The Filipino boy band SB19 has released two studio albums, three extended plays (EPs), one live album, nineteen singles (including one as a featured artist), and seven promotional singles. With over one billion streams on Spotify, SB19 has been named one of the most-streamed Filipino artists on the platform and one of the most successful acts for promoting P-pop music. Their success has led them to achieve international recognition for their work.

ShowBT Entertainment, a South Korean talent agency, formed SB19 in 2016 after its members were selected from a talent search that year to undergo training. The band's career began with the release of their debut single, "Tilaluha", in 2018, which had a weak reception. They pursued dance-pop sounds in later releases and achieved mainstream success after their second single, "Go Up", went viral on YouTube in 2019. The group signed a recording deal with Sony Music Philippines later that year and released another single, "Alab (Burning)". In 2020, COVID-19 community quarantines in the Philippines led to the release of "Ikako" as a homage to healthcare workers, which was available exclusively on YouTube as a promotional single. Later, the band released their debut nine-track studio album, Get in the Zone, in July 2020.

In 2021, SB19 released their first EP, Pagsibol, completely self-written by the band's leader, Pablo, which experimented with different musical styles, such as hip hop and EDM. The EP spawned singles "What?", "Mapa", and "Bazinga", the latter being among the most talked-about songs on Twitter, topping Billboard's Hot Trending Songs chart. Later, SB19 and Ben&Ben collaborated for a "Band Version" remix of "Mapa". Later in the year, the group released "No Stopping You" and its remix with Jayda for the Love at First Stream soundtrack and a Christmas single, "Ligaya", and was featured on Ohwon Lee's single "Love Yours". In 2022, SB19 released renditions of the Itchyworms' "Kabataang Pinoy" with Bini and "Win Your Heart" as theme songs for Pinoy Big Brother: Kumunity Season 10 – Teen Edition (2022) and Binibining Pilipinas 2022, respectively. That same year, they also released "WYAT (Where You At)" and "Nyebe" as standalone singles, followed by the release of their cover version of Eraserheads' "Christmas Party".

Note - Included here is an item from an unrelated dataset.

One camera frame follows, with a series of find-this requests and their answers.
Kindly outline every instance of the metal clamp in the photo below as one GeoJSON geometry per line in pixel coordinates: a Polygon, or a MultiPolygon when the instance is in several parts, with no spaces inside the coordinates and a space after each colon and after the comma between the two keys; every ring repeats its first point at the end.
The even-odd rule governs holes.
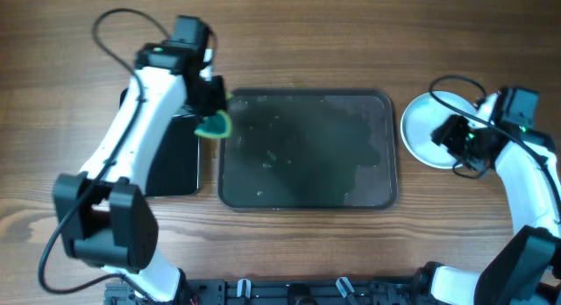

The group continued with similar musical styles from their previous EP and released their second EP, Pagtatag!, in 2023. It spawned their first sales-charting single, "Gento", which reached the top 10 in the Philippines and on Billboards World Digital Song Sales chart, becoming SB19's first entry to both charts. The single also made the band the first Filipino group to have an entry on the latter. They followed the EP's release with a collaboration with Jvke for the remix of his single "Golden Hour" (2023). The group collaborated with Ian Asher and Terry Zhong for the single "Moonlight", with apl.de.ap for the single "Ready", and with Gloc-9 for the single "Kalakal", in which the three of them was released in 2024.

== Studio albums ==

List of studio albums, with select chart positions
| Title | Details | Peak chart positions |  |  |
| JPN Dig. | JPN DL | UK DL |
| Get in the Zone | Released: July 31, 2020; Label: Sony Music Philippines; Formats: CD, digital download, streaming; | — | — | — |
| Wakas at Simula | Released: March 27, 2026; Label: Sony Music Philippines; Formats: Digital download, streaming; | 41 | 38 | 31 |
"—" denotes a recording that did not chart.

== Live albums ==

List of live albums, with select chart positions
| Title | Details | Peak chart positions |
UK DL
| Simula at Wakas: Kickoff Concert Album | Released: January 30, 2026; Label: Sony Music Philippines; Formats: Digital download, streaming; | 68 |

== Extended plays ==

List of extended plays, with select chart positions and sales figures
| Title | Details | Peak chart positions |  |  | Sales |
| JPN | JPN Sales | UK Sales |
| Pagsibol | Released: July 22, 2021; Label: Sony Music Philippines; Formats: CD, digital download, streaming; | — | — | — |  |
| Pagtatag! | Released: June 9, 2023; Label: Sony Music Philippines; Formats: Digital download, streaming; | — | — | — |  |
| Simula at Wakas | Released: April 25, 2025; Label: Sony Music Philippines; Formats: CD, digital download, streaming; | 32 | 17 | 40 | JPN: 3,578; |
"—" denotes a recording that did not chart.

== Singles ==

=== As lead artist ===

List of singles, showing year released, selected chart positions, and associated albums
Title: Year; Peak chart positions; Album
PHL Bill.: PHL IFPI; JPN Dig.; JPN DL; NZ Hot; SAU; UAE; UK Sales; US World
"Tilaluha": 2018; *; *; —; —; —; *; *; —; —; Get in the Zone
"Go Up": 2019; —; —; —; —; —
"Alab (Burning)": —; —; —; —; —
"What?": 2021; —; —; —; —; —; Pagsibol
"Mapa" (solo or with Ben&Ben or with Aruma): —; —; —; —; —
"Bazinga": —; —; —; —; —
"Ligaya": —; —; —; —; —; Non-album singles
"WYAT (Where You At)": 2022; —; —; —; —; —; —
"Nyebe": —; —; —; —; —; —; —; —
"Gento": 2023; 11; —; —; —; —; —; —; 8; Pagtatag!
"Moonlight" (with Ian Asher and Terry Zhong): 2024; —; —; —; —; —; —; —; —; Non-album singles
"Ready" (with apl.de.ap): —; —; —; —; —; —; —; —
"Kalakal" (with Gloc-9): —; —; —; —; —; —; —; —
"Dam": 2025; 4; 5; —; —; 21; 17; 7; 4; 1; Simula at Wakas
"Umaaligid" (with Sarah Geronimo): 49; —; —; —; —; —; —; 50; 4; Non-album single
"Visa": 2026; 60; —; —; —; —; —; —; —; 6; Wakas at Simula
"Emoji" (with Jolin Tsai): 62; —; —; —; 38; —; —; —; —
"Lawless": 32; —; —; —; 28; —; —; 61; *; Non-album single
"Toyfriend" (with Be:First): —; —; 7; 6; —; —; —; —; Wakas at Simula
"—" denotes a single that did not chart. "*" denotes that chart did not exist at the time of the song's release.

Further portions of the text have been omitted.